Arius and his followers (later called Arians) taught that the Son was created. He may have been the first and greatest creation, but they denied he was eternal or of the same essence as the Father. This caused major theological conflict. Leaders like Alexander of Alexandria and others at the council stood against that view and helped form the creed.
It’s worth noting that Arians weren’t trying to be heretics. In many ways, they were trying to defend the idea that God is one, drawing from Scripture like the Shema: “Yahweh is our God, Yahweh is one.” But in doing so, they claimed Jesus was God in some lesser, created sense.
Why It Matters: The Heart of the Issue
For the leaders at Nicaea, this view wasn’t just a minor error—it threatened the core of Christian theology. If the Son is created, then at some point, God wasn’t the Father. That would imply God changed. And for them, that was unacceptable. God cannot change. He cannot “become” something he wasn’t.
If Jesus isn’t eternal, then the second Person of the Trinity isn’t really God. And if he isn’t truly God, salvation becomes impossible. We need a Savior who is both fully God and fully man. Only then could he die for our sins and reconcile us to the Father.
That’s why the creed spends so much time defending the Son’s full divinity. It wasn’t about slighting the Spirit or the Father. It was about confronting a specific heresy that denied the Son’s eternal nature.
So Why Doesn’t the Creed Say More About the Trinity?
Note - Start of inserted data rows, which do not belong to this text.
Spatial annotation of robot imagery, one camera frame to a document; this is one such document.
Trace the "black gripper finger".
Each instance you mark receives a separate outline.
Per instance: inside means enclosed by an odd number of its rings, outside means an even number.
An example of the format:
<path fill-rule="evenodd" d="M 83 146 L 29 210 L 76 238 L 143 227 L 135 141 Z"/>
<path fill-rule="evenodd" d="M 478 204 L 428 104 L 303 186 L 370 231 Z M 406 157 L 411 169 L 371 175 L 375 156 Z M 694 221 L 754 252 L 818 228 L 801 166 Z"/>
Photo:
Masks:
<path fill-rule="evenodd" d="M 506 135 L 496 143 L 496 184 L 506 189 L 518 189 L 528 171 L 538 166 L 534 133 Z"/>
Today, we might expect a creed to elaborate more on the Trinity. But the Creed of 325 doesn’t do that in detail because that wasn’t the debate they were having. The creed is not a full statement of all Christian belief; it’s a targeted theological defense against Arianism.
If you read the Creed and wonder why the Holy Spirit gets so little mention, the answer is simple: the controversy wasn’t about the Spirit at the time. That would come later, especially at the Council of Constantinople in 381, when the creed was expanded to include a fuller (though still limited) statement about the Spirit.
The Nicene Creed Still Speaks Today
The original Nicene Creed wasn’t just written as a theological exercise. It was a bold, historic stand for the truth of who Jesus is. It declares without compromise that the Son is eternal, uncreated, and fully divine.
And 1700 years later, that still matters. However, it is probably not as cut-and-dry as the Nicene fathers would have liked.
Understanding the Creed’s historical and theological context helps us grasp why our beliefs about Jesus aren’t just academic. They’re central to the gospel itself. If we lose sight of who Jesus truly is, we lose the very foundation of our salvation.